Oracle Data Guard - Keeping your data safe !

mail

What if a standby database is open ?

Situation

Albeit following the start order, the standby database doesn't work as expected :

Details

Solution

  1. As oracle, stop the standby database in SQL*Plus :
    shutdown
    ORA-16175: cannot shut down database when media recovery is active
    shutdown immediate
    Database closed.
    Database dismounted.
    ORACLE instance shut down.
  2. Then, properly restart the standby database.
  3. Re-check the standby database status, as oracle :
    echo 'select status from v$instance;' | sqlplus / as sysdba
    STATUS
    ------------------------------------
    MOUNTED
    This is much better
  4. Check the standby database configuration :
    show configuration
    Configuration - ORACLE_SIDDR
    
      Protection Mode: MaxAvailability
      Databases:
        ORACLE_SID_PRIMARYDATACENTER - Primary database
          Warning: ORA-16817: unsynchronized fast-start failover configuration
    
        ORACLE_SID_STANDBYDATACENTER - (*) Physical standby database
          Warning: ORA-16817: unsynchronized fast-start failover configuration
    
    Fast-Start Failover: ENABLED
    
    Configuration Status:
    WARNING
    Looks like a double ORA-16817 error while FSFO is enabled means an automatic re-synchronization is on going.
  5. After a while, check the standby database configuration again :
    show configuration
    Configuration - ORACLE_SIDDR
    
      Protection Mode: MaxAvailability
      Databases:
        ORACLE_SID_PRIMARYDATACENTER - Primary database
        ORACLE_SID_STANDBYDATACENTER - (*) Physical standby database
    
    Fast-Start Failover: ENABLED
    
    Configuration Status:
    SUCCESS
mail

How to change the sys password of a database running Data Guard and FSFO ?

this is a DRAFT !

  1. disable FSFO
  2. disable Data Guard
  3. on the primary, change the sys password
  4. copy the orapwORACLE_SID password file from the primary to the standby database
  5. restart the standby database (shutdown + startup as standby)
  6. enable Data Guard (see also)
  7. create a new FSFO wallet
  8. update the wallet on the observer side
  9. make sure it's OK with switchover/failover tests (optional ?)
1. Arrêt de la primaire
2. Arrêt de la standby
3. re créer le mdp
4. copier le mdp vers standby
5. démarrer la primaire
6. démarrer la standby
7. re créer le wallet


1. désactiver FSFO
2. changer le mdp sys sur le primaire
3. redémarrer primaire pour prise en compte nouveau mdp
4. copier le fichier orapw vers le standby
5. redémarrer standby pour prise en compte nouveau mdp
6. créer nouveau wallet
7. mettre à jour le wallet côté observer
8. réactiver FSFO
mail

How to disable FSFO ?

FSFO is designed so that it automatically "fails over" from the primary to the standby server should the primary server become unavailable for any reason. However, if we're planning maintenance or any action on our Oracle servers involving the primary server to stop working as expected, FSFO will do its job and engage the failover procedure. This is why FSFO needs to be disabled prior to any maintenance action.

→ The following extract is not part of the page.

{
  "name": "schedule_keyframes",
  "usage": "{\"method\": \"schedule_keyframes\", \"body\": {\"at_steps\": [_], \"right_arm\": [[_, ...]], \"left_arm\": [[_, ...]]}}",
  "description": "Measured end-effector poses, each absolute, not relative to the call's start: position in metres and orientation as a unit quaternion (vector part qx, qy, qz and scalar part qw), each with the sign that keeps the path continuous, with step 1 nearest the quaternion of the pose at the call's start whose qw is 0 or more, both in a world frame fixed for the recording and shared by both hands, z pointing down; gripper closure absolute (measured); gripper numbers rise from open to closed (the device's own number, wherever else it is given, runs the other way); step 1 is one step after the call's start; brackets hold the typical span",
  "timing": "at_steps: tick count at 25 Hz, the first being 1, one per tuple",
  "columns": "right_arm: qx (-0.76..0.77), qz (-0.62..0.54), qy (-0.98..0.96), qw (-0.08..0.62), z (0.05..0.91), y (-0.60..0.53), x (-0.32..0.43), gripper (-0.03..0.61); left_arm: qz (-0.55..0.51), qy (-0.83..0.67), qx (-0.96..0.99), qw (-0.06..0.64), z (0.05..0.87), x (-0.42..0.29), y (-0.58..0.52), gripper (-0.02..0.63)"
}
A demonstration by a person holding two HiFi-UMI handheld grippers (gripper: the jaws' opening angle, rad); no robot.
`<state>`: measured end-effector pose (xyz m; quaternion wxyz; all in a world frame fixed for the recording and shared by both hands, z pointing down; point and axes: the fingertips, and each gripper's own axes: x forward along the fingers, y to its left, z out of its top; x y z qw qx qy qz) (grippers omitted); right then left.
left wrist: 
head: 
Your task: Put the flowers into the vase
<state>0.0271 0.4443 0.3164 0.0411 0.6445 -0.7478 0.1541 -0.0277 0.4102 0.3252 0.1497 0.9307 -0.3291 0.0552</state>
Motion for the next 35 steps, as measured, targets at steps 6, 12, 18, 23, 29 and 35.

All actions below are executed as oracle on the primary server. There's nothing special to do on the standby server.

Don't forget to : export ORACLE_SID=ORACLE_SID

Step-by-step version :

  1. dgmgrl
  2. connect /
    Connected.
  3. show configuration
    Configuration - ORACLE_SIDDR
    
      Protection Mode: MaxAvailability
      Databases:
        ORACLE_SID_PRIMARYDATACENTER - Primary database
        ORACLE_SID_STANDBYDATACENTER - (*) Physical standby database
    
    Fast-Start Failover: ENABLED
    
    Configuration Status:
    SUCCESS
  4. disable fast_start failover;
    Disabled.
  5. show configuration
    Configuration - ORACLE_SIDDR
    
      Protection Mode: MaxAvailability
      Databases:
        ORACLE_SID_PRIMARYDATACENTER - Primary database
        ORACLE_SID_STANDBYDATACENTER - Physical standby database
    
    Fast-Start Failover: DISABLED
    
    Configuration Status:
    SUCCESS

Big-bang version :

dgmgrl / << EOC
show configuration;
disable fast_start failover;
show configuration;
EOC
Connected.
DGMGRL>
Configuration - ORACLE_SIDDR

  Protection Mode: MaxAvailability
  Databases:
    ORACLE_SID_PRIMARYDATACENTER - Primary database
    ORACLE_SID_STANDBYDATACENTER - (*) Physical standby database

Fast-Start Failover: ENABLED

Configuration Status:
SUCCESS

DGMGRL> Disabled.
DGMGRL>
Configuration - ORACLE_SIDDR

  Protection Mode: MaxAvailability
  Databases:
    ORACLE_SID_PRIMARYDATACENTER - Primary database
    ORACLE_SID_STANDBYDATACENTER - Physical standby database

Fast-Start Failover: DISABLED

Configuration Status:
SUCCESS

When the maintenance is over, don't forget to re-enable FSFO.

mail

How to view the Data Guard configuration ?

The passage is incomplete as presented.